References: In the text, a reference identified by means of an author‘s name should be followed by the date of the reference in parentheses. When there are more than two authors, only the first author‘s name should be mentioned. In the event that an author cited has had two or more works published during the same year, the reference, both in the text and in the reference list, should be identified by a lower case letter like ’a‘ and ’b‘ after the date to distinguish the works.
Katzenstein D, Laga M, Moatti JP (2003). The evaluation of the HIV/AIDS drug access inititiatives in Côte d'Ivoire, Senegal and Uganda; how access to antiretroviral treatment can become feasible in Africa. AIDS 17: S1–S4.
Koenig S, Léandre F, Farmer P (2004).
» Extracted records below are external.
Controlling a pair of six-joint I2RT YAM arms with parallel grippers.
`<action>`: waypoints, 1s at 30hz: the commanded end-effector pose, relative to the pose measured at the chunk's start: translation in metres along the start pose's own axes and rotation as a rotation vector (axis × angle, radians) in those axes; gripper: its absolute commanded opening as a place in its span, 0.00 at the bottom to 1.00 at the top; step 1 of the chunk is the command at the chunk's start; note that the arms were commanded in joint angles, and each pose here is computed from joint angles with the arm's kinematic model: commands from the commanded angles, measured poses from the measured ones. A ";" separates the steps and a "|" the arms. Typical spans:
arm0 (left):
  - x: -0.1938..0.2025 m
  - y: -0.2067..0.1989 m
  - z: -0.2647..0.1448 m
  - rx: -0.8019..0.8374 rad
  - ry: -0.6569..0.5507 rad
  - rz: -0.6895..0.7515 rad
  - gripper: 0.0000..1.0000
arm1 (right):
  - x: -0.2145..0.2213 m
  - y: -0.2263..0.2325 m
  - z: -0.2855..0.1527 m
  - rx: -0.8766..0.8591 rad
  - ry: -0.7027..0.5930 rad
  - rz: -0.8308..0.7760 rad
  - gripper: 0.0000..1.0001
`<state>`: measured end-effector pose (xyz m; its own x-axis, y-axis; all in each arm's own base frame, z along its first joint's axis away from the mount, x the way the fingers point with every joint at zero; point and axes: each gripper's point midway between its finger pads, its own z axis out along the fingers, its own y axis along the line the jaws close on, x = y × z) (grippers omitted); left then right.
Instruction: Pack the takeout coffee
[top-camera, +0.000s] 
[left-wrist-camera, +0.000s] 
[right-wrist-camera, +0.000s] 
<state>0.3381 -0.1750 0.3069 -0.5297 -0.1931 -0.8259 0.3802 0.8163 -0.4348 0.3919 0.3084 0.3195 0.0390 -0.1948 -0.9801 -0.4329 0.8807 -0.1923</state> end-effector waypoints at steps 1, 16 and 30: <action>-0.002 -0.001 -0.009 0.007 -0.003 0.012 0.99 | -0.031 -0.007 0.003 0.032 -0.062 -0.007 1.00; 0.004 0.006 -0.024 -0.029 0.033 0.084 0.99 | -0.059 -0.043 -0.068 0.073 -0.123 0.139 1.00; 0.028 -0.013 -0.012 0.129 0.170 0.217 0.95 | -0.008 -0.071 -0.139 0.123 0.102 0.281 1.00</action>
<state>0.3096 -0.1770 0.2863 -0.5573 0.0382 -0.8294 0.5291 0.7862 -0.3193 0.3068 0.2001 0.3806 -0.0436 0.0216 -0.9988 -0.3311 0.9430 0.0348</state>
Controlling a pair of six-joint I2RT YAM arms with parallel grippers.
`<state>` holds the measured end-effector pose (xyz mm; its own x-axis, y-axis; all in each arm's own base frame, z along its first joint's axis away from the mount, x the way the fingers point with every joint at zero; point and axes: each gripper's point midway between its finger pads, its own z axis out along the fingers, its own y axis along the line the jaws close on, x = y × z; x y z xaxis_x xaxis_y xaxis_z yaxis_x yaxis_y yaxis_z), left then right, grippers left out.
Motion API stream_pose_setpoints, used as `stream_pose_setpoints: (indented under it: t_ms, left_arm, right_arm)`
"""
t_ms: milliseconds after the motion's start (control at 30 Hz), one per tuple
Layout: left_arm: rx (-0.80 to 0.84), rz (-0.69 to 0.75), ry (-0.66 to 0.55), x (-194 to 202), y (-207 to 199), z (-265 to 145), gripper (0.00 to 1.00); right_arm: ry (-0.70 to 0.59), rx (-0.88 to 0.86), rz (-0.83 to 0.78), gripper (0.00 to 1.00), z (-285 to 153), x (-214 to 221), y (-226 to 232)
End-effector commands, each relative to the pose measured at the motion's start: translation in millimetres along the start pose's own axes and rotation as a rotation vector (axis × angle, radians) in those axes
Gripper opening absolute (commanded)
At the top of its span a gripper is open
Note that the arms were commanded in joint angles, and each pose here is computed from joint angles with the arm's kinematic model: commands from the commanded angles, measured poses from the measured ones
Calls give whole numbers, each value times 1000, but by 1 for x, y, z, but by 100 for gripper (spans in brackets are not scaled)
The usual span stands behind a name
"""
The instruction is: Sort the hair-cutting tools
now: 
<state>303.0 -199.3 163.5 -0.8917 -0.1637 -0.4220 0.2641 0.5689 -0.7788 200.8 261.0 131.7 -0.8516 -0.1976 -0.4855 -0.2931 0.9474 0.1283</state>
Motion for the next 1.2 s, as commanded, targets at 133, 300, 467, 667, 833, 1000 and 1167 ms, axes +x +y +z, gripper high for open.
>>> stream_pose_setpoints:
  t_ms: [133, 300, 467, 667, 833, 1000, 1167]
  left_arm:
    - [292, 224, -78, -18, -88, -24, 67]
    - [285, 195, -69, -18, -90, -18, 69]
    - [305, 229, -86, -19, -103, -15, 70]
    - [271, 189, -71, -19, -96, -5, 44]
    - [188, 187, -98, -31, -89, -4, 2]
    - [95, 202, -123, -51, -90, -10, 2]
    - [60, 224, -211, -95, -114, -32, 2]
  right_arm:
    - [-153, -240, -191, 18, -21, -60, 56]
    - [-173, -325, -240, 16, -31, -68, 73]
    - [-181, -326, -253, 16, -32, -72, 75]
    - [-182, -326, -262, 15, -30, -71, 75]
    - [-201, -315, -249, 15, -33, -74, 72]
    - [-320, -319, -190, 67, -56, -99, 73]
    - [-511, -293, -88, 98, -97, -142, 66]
Scaling-up HIV treatment programmes in resource-limited settings: The rural Haiti experience. AIDS.18: S21–S25.]
Kozal MJ (2009). Drug-resistant human immunodeficiency virus. Clin. Microbiol Infect. Suppl 1: 69-73.
Short Communications usually contain two figures and one table. They deal with work that has limited in scope than is found in full-length papers. The differences between full length papers and short communication are: (1) Abstracts are limited to 100 words; (2) instead of a separate Materials and Methods section, experimental procedures may be incorporated into Figure Legends and Table footnotes; (3) Results and Discussion should be combined into a single section.
Fees and Charges:
There are no page charges or extra charges for colour photographs. Authors are charged a $150.00 handling fee. Publication of an article in the Agricultural Science Research Journal is not dependent upon the author's ability to pay the charges. Neither is acceptance to pay the handling fee a guarantee that the paper will be accepted for publication. Authors may still request (in advance) that the editorial office waive some of the handling fee under special circumstances.